Powershell: Invoke-Webrequest is missing some properties, like .ParsedHtml and .AllElements

Created on 9 Dec 2016  路  28Comments  路  Source: PowerShell/PowerShell

Hello Everyone
PsCore 6.x's Invoke-Webrequest is missing on the most 'loved' Ps 'classic' features, ie the ability to parse web pages and turn them into explorable objects.

Steps to reproduce

$test=invoke-webrequest -url http://www.github.com

Expected behavior

$test.ParsedHtml
$test.AllElements
(amont others) are missing:

Microsoft Powershell :
psclassic

Core Poweshell:
pscore

Actual behavior

these properties are missing

Environment data

SerializationVersion 1.1.0.1
PSRemotingProtocolVersion 2.3
PSEdition Core
WSManStackVersion 3.0
BuildVersion 3.0.0.0
GitCommitId v6.0.0-alpha.13
PSVersion 6.0.0-alpha
PSCompatibleVersions {1.0, 2.0, 3.0, 4.0...}

I have hope to have web parsing capabilities in PSCore!
Thanks everyone!

Area-Cmdlets-Utility Resolution-External

Most helpful comment

However, writing ConvertFrom-HTML is likely to be more complex than an override of the single element of the HtmlWebResponseObject.

I'm not sure it is more complex. Besides, there are other needs for a ConvertFrom-HTML object besides Web Cmdlet results.

I also think separating HTML parsing from IWR is the right move even if IE was x-plat and we could still use the same underlying API on all supported systems. The default HTML parsing and the reliance on IE is one very common Windows PowerShell pain-point for using IWR in headless environments. (Because IE had to be configured before first use).

IMO, the design choices in the early IWR and IRM to break the singe responsibility principle in favor of ease of use has hamstrung the cmdltes to this day. Decoupling these cmdlets from their dependencies and opening those dependencies to more general use is good move, even if it is a breaking change to do so.

All 28 comments

@joeyaiello FYI: Full PowerShell essentially uses Internet Explorer to do the HTML parsing.

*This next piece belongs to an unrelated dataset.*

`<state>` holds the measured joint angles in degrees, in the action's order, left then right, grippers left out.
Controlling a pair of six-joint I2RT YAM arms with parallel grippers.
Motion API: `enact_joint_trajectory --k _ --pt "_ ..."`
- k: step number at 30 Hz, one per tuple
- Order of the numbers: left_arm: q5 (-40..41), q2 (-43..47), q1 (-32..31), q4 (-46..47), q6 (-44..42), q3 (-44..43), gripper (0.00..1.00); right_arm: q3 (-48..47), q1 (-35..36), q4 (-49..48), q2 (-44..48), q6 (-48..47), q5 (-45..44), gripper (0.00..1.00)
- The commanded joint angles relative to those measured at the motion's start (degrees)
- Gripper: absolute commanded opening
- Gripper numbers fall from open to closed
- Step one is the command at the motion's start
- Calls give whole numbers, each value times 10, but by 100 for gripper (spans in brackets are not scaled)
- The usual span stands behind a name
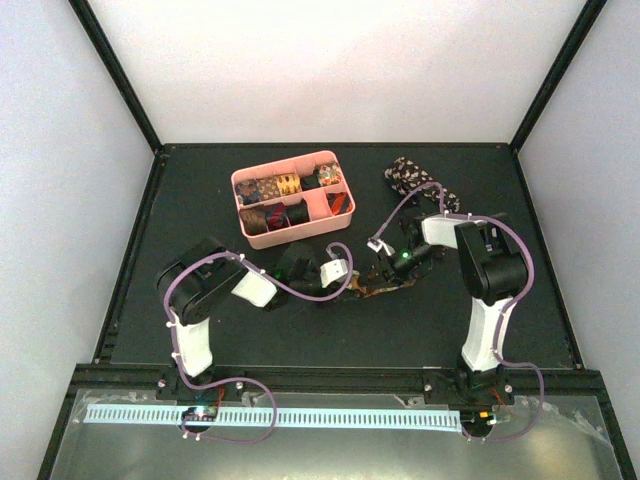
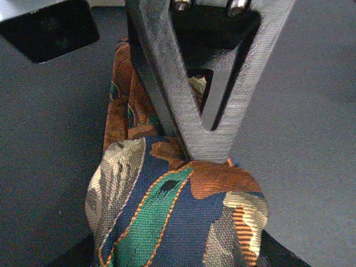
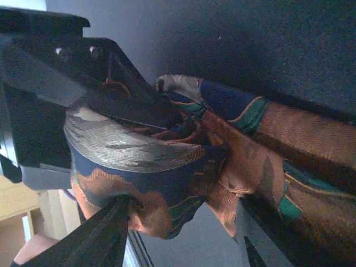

This is likely to be problematic to replicate on .NET core.

@BrucePay I'd still like to investigate after we look at whatever ends up shipping .NET Standard 2.0

What's the best alternative if this is low priority? Any low effort workarounds for parsing HTML in core?

.Net Std 2.0 doesn't solve this. There is another issue where we discussed the need to leverage an OSS html parser rather than rely on a web browser being available (https://github.com/PowerShell/PowerShell/issues/2867), doing that work should also resolve this one.

May I propose using https://github.com/servo/html5ever? Loosely speaking, Servo is the next generation of Firefox written in Rust. You can writing your bindings against https://github.com/utkarshkukreti/select.rs which is written on top of html5ever.

Unlike some of the other parts of OSS community which in the past haven't colloborated with their own specific list of companies, Rust community is incredibly open and collaborative. VSCode uses a rust-coded library- https://github.com/BurntSushi/ripgrep/ whose author made changes specifically to accomodate them- @BurntSushi .

There's also https://github.com/google/gumbo-parser which doesn't seem maintained right now and Chromium but I don't know how easy it is to pull in external code.

PS: I am an honorary member of the Rust action strike force, which pressures people into rewriting already existing codebases into Rust. No I'm not, lol, there's no such thing. I'm just a Linux user who wishes to be able to parse html with iwr.

@SRGOM I don't have any affinity to any particular html parser, but certainly one that is maintained is more desirable. I know that @iSazonov had proposed looking at some other OSS ones as well.

It was in #3267 - AngleSharp. I now believe that AngleSharp is a lightweight and sufficient solution to this Issue. The use of more powerful engines should be discussed further (For example, if we want to migrate completely to a similar engine).

Rather than having this as part of the webcmdlets, these should be separate as html cmdlets which can be used against local files.

I am guessing this is still considered for the future?

@MSAdministrator Yes, it is still considered for the future.

@MSAdministrator Up-for-Grabs delegate this to community :-). Feel free to write RFC to start the dev process.

Submitted RFC for ConvertFrom-Html here: https://github.com/PowerShell/PowerShell-RFC/pull/137

Why has this been changed to default of -UseBasicParsing?
This is the cause of the issue. I was using the scripts property for gathering information from the marketplace.visualstudio.com and now that property is missing causing my automation script to fail. This really shouldn't be a RFC but a request to restore original functionality. All that needs to be done to fix this is remove that hidden flag.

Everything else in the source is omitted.